ABOUT THIS EXERCISE:
Without the pictures, reproduce the records that follow exactly.

RECORD SET:
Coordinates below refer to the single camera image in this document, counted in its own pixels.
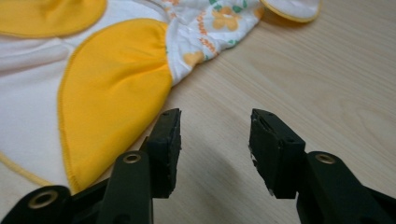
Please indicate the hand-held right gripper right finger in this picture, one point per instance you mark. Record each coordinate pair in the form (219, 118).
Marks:
(277, 155)

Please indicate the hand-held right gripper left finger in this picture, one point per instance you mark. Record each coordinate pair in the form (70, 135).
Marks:
(163, 149)

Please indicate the white and yellow baby garment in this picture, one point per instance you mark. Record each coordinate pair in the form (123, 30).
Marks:
(93, 77)

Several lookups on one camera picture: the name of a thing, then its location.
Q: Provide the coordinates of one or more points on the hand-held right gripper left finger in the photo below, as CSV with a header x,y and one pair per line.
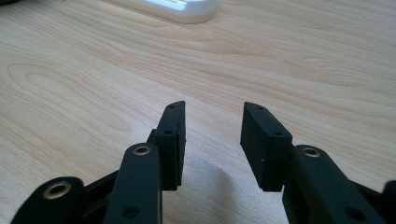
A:
x,y
140,180

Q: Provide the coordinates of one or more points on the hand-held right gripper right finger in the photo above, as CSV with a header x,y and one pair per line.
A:
x,y
314,183

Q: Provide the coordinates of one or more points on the white appliance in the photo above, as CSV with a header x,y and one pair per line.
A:
x,y
183,11

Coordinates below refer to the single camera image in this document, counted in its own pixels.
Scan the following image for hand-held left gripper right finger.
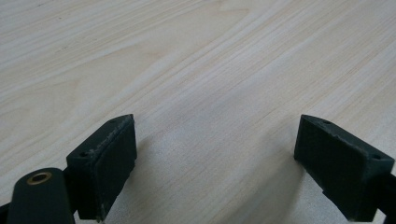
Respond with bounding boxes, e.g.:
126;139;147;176
293;114;396;223

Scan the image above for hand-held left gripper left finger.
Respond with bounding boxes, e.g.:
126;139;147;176
64;113;138;223

FINISHED TASK:
Coordinates below refer to the single camera image in this document, counted in its own pixels.
Please indicate the hand-held right gripper right finger in this picture, one point per instance you mark. Record each coordinate pair in the form (219, 118).
Marks:
(277, 155)

Please indicate the hand-held right gripper left finger in this picture, one point per instance you mark. Record each coordinate pair in the form (70, 135).
Marks:
(163, 149)

Please indicate the white and yellow baby garment in this picture, one point per instance you mark. Record each coordinate pair in the form (123, 30).
Marks:
(93, 77)

Several lookups on one camera picture: the name of a thing, then its location.
Q: Provide the coordinates of one or more points on the hand-held right gripper left finger in the photo below, as CSV with a header x,y and one pair per line.
A:
x,y
140,180

Q: Provide the coordinates of one or more points on the hand-held right gripper right finger in the photo above, as CSV with a header x,y and one pair per line.
A:
x,y
314,183

Q: Provide the coordinates of one or more points on the white appliance in the photo above, as CSV with a header x,y and one pair per line.
A:
x,y
183,11

Coordinates below refer to the single camera image in this document, counted in its own pixels.
Scan the following image for hand-held left gripper right finger.
Respond with bounding boxes, e.g.:
126;139;147;176
293;114;396;223

Scan the image above for hand-held left gripper left finger.
Respond with bounding boxes, e.g.:
126;139;147;176
64;113;138;223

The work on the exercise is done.